- EXERCISE GOAL
Copy out each line below in which the string "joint" appears.

- INPUT DATA

----------------------------------------

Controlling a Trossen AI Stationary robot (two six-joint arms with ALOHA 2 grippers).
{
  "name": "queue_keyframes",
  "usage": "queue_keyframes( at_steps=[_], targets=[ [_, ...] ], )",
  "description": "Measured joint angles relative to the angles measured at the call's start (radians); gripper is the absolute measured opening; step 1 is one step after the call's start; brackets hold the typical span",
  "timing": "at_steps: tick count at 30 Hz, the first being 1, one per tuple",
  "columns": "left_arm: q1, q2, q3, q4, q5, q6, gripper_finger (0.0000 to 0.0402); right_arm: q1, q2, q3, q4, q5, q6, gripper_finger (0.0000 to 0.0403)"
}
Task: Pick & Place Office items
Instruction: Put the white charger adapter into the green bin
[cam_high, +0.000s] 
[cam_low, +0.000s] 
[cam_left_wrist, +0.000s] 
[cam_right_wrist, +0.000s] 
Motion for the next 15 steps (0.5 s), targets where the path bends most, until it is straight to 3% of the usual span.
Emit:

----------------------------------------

- FINAL ANSWER
Controlling a Trossen AI Stationary robot (two six-joint arms with ALOHA 2 grippers).
  "description": "Measured joint angles relative to the angles measured at the call's start (radians); gripper is the absolute measured opening; step 1 is one step after the call's start; brackets hold the typical span",

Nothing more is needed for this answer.